LEARNING VISUAL MOTION SEGMENTATION USING EVENT SURFACES
UNIVERSITY OF MARYLAND
Anton Mitrokhin, Zhiyuan Hua, Cornelia Fermuller, Yiannis Aloimonos
ABSTRACT
Event-based cameras have been designed for scene motion perception – their high temporal resolution and spatial data sparsity converts the scene into a volume of boundary trajectories and allows to track and analyze the evolution of the scene in time. Analyzing this data is computationally expensive, and there is substantial lack of theory on dense-in-time object motion to guide the development of new algorithms; hence, many works resort to a simple solution of discretizing the event stream and converting it to classical pixel maps, which allows for application of conventional image processing methods. In this work we present a Graph Convolutional neural network for the task of scene motion segmentation by a moving camera. We convert the event stream into a 3D graph in (x,y,t) space and keep per-event temporal information. The difficulty of the task stems from the fact that unlike in metric space, the shape of an object in (x,y,t) space depends on its motion and is not the same across the dataset.

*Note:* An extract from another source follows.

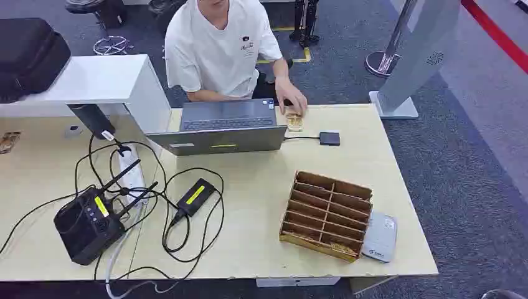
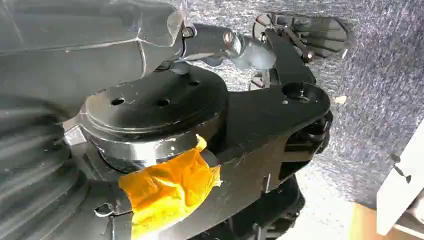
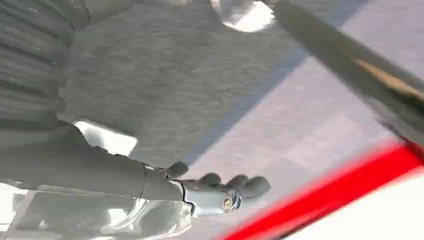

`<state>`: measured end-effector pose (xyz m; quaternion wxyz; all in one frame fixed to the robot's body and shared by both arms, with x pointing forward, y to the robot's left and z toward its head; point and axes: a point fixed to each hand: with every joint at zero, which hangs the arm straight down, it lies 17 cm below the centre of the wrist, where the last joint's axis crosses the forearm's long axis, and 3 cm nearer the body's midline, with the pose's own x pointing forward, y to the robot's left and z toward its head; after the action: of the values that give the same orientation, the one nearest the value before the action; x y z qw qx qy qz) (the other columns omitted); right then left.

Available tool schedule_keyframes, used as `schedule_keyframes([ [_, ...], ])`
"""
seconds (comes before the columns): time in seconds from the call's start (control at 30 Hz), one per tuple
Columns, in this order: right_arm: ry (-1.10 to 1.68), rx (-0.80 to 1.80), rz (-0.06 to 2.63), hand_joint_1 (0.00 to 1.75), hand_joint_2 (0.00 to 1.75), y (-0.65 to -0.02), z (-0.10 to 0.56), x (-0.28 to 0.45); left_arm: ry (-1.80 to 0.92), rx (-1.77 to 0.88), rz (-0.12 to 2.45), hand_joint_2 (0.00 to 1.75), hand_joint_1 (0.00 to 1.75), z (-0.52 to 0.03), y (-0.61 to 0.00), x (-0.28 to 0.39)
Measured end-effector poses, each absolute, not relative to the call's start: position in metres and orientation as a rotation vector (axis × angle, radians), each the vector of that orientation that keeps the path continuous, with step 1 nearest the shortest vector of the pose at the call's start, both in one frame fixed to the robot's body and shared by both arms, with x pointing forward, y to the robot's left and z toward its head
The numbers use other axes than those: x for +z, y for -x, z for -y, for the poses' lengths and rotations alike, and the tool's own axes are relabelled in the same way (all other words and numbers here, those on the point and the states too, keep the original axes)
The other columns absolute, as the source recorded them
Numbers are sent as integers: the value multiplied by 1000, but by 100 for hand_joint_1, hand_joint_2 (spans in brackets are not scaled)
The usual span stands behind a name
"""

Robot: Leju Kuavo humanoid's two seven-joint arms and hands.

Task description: Pass the card to the sensor for recognition and then transmit it.

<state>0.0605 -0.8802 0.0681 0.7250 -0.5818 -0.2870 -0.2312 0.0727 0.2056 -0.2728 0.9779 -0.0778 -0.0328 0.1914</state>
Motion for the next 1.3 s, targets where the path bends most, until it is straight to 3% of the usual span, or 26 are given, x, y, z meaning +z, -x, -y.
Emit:
schedule_keyframes([
  [0.3,1444,-524,921,0,175,-104,945,244,152,339,73,175,0,-205,-73,-273],
  [0.33,1444,-525,966,0,175,-114,948,263,150,333,76,0,0,-205,-73,-273],
  [0.37,1456,-511,1009,0,175,-123,950,286,150,329,81,175,0,-205,-74,-273],
  [0.53,1472,-367,1183,0,175,-194,935,384,142,305,89,175,0,-205,-77,-273],
  [0.7,1414,-116,1342,0,175,-309,872,452,133,278,96,175,0,-206,-81,-272],
  [0.83,1289,76,1492,0,175,-412,787,470,160,241,155,175,0,-199,-93,-269],
  [1.0,1129,303,1575,0,175,-541,651,448,290,38,299,175,0,-142,-196,-229],
  [1.07,1027,413,1634,0,175,-582,581,441,327,11,330,175,0,-127,-206,-219],
  [1.2,875,570,1704,0,175,-627,469,430,363,-22,411,175,0,-122,-207,-214],
  [1.3,818,628,1721,0,175,-638,426,424,373,-31,431,175,0,-120,-206,-212],
])
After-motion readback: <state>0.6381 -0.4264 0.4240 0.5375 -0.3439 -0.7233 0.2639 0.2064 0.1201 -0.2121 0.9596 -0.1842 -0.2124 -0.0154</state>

We discuss properties of of the event data with respect to this 3D recognition problem, and show that our Graph Convolutional architecture is superior to PointNet++. We evaluate our method on the state of the art event-based motion segmentation dataset – EV-IMO and perform comparisons to a frame-based method proposed by its authors. Our ablation studies show that increasing the event slice width improves the accuracy, and how subsampling and edge configurations affect the network performance.